20XX111

 

この日は脳SPECT検査を受けた。

 

薬剤を注射するために検査の一時間前に看護師さんに点滴ルートを確保してもらったが、針が刺さるのがあまりにも痛くて苦痛だった。

 

感覚過敏のせいで痛みにも敏感になっていたので仕方ないが、毎回のように痛がられて恨まれる看護師さんも気の毒なものだと思う。

 

SPECT検査は脳の血流状態や働きを調べるもので、HANSの患者さんに対しては神経症状の原因が脳にあるかどうかを確かめるために実施される。

 

検査の際には微量の放射線が含まれた薬剤を注射し、その薬剤が集積した部位から出される微弱な放射線を感知し、画像化するという検査だ。(https://himeji.hosp.go.jp/dep/radiology/spect.htmlより引用)

 

検査の副作用として頭痛や嘔気があるとのことで、実際に検査終了後30分ほどで頭痛が始まった。

 

SPECT検査の副作用について調べてみたところ、副作用はほとんどなく、稀に嘔気が現れることがあるとのことだった。

 

私は検査にあたってほぼ間違いなく一時的な頭痛などの副作用が起こると聞かされていたため、ネット情報との温度差に思わず愕然とした。

 

子宮頸がんワクチンも脳SPECTも、表向きには「ほとんどない」とされる副作用は普通に存在するのだ。

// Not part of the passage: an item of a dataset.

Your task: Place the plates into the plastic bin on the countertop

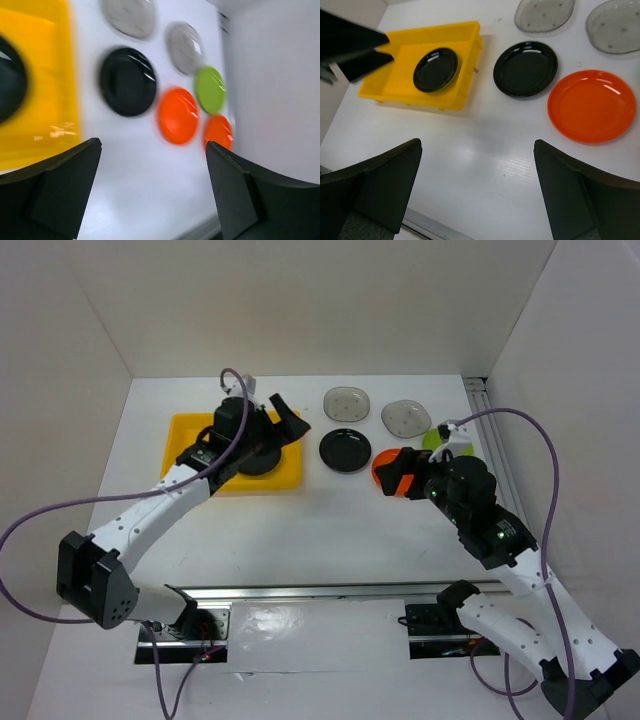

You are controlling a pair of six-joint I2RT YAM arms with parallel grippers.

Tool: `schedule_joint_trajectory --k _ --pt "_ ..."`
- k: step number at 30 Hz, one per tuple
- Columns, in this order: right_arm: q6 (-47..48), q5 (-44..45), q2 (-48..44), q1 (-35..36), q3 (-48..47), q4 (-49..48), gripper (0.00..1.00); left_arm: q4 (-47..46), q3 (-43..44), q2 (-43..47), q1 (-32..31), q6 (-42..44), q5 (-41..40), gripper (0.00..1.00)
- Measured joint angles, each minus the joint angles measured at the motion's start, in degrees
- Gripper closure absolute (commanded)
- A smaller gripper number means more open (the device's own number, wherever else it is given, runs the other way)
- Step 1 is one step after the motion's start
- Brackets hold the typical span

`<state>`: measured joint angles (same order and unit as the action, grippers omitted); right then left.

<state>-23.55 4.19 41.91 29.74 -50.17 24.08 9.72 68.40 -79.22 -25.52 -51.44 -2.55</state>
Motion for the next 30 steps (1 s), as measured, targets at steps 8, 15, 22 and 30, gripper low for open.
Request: schedule_joint_trajectory --k 8,15,22,30 --pt "-1.4 9.8 -7.6 0.0 -5.9 6.0 0.00 -14.8 -6.2 -12.9 -16.3 -7.5 0.3 0.01" --pt "-2.1 12.5 -11.6 0.0 -12.0 9.9 0.00 -24.7 -2.9 -33.8 -21.2 -13.7 0.7 0.04" --pt "-2.2 12.5 -14.3 0.0 -12.0 14.2 0.00 -28.0 11.7 -44.5 -22.5 -15.6 -1.4 0.12" --pt "-2.2 13.2 -16.4 0.0 -13.3 17.4 0.00 -26.8 14.2 -47.8 -23.5 -20.6 -5.1 0.23"
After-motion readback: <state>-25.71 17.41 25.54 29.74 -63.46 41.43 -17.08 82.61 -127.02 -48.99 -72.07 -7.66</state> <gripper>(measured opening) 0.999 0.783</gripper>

言い方とは大切なのだと嫌でも実感させられる。

 

そんな脳SPECT検査の結果、脳血流の低下が認められたとのことだった。

 

この日の夜、それが体調不良の原因を作り出しているのだと入院棟の面会室にて両親に説明された。

 

それまで一連の体調不良は単なる「不調」であり病気ではないのだと言い聞かされ続けてきたため、この時自分が初めて「病気」なのだということを突き付けられて戸惑った。

 

父が敢えて気丈に振る舞い、母が目に涙を滲ませていることに気付いてしまい、両親の苦悩や悲しみがひしひしと伝わってくるようでとても辛く、私も泣きそうになったが我慢した。

 

なんとなくの感覚でしかないが、自分が泣いたら大切な何かが崩壊するような気がしてならなかったからだ。

 

とはいえ基本能天気で何も考えていない私は病室に戻ってしばらくすると、脳血流のことなどほとんど頭から抜け落ちてしまっていた。

 

飽きもせず何時間も数独だの前日に駄菓子屋で買ったルービックキューブだのに興じているうちに午前三時になったので、決して眠くはないが仕方なく寝ることにした。